Although Muslims and even some Christians call Islam a religion of peace, a new study by a Danish expert concluded that Islam, in fact, is a violent faith.
Danish linguist Tina Magaard led a team of researchers who for three years studied the texts of the holy books of the world's 10 biggest religions, the Jihad Watch report said.
"The conclusion was clear: 'The texts of Islam [are] clearly distinct from the other religions' texts as [they include] a higher degree call for violence and aggression against followers of other faiths.'
"There are also direct incitement[s] to terror ... Moreover, in the Quran [there are] hundreds of invitations to fight against people of other faiths," the report said.
Magaard, who holds a Ph.D. in text analysis and intercultural communication from the Sorbonne in Paris, said "it is indisputable that the texts [of Islam] encourage violence and terror."

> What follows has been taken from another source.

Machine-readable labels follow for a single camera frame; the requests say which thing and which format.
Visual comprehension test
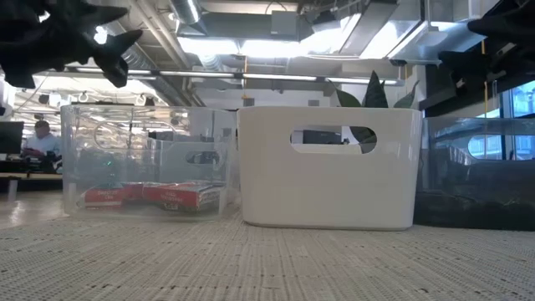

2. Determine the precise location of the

For instance, the study noted a verse in Quran 47:4, which states, "So when you meet those who disbelieve, strike their necks until you have inflicted slaughter upon them."
"The fact that Islam is the world's most violent religion is most likely the reason why Muslims since September 11, 2011, [have] committed more than 27,000 deadly terrorist attacks in the name of Islam. This corresponds to approximately 2,000 a year or five a day," Jihad Watch pointed out.
Jihad Watch also noted that 80 percent of young Turks in the Netherlands "see 'nothing wrong' in waging jihad against non-Muslims."
What is even more worrisome, according to the report, is that "the number of Muslims in the Western world is increasing dramatically and that they are becoming still more religious."
It said "75 percent of Muslims inside Europe think that the texts of the world's most violent religion must be taken literal."
The Danish research also cited another study on 45,000 teenagers which concluded that "boys growing up in religious Muslim families are more likely to be violent."
The author of that study, Christian Pfeiffer, from a criminal research institute in Lower Saxony, Germany, said even when other social factors are taken into account, there remained a significant correlation between "religiosity and readiness to use violence."
As to be expected, the Jihad Watch report immediately drew a negative backlash from supporters of Islam.
Imam Abdul Wahid Peteresen, of Copenhagen, said the research inappropriately took quotes out of context. He asked: If Islam truly advocates violence against non-Muslims, why has Islam not "eradicated all other faiths in the communities where Muslims are in the majority?"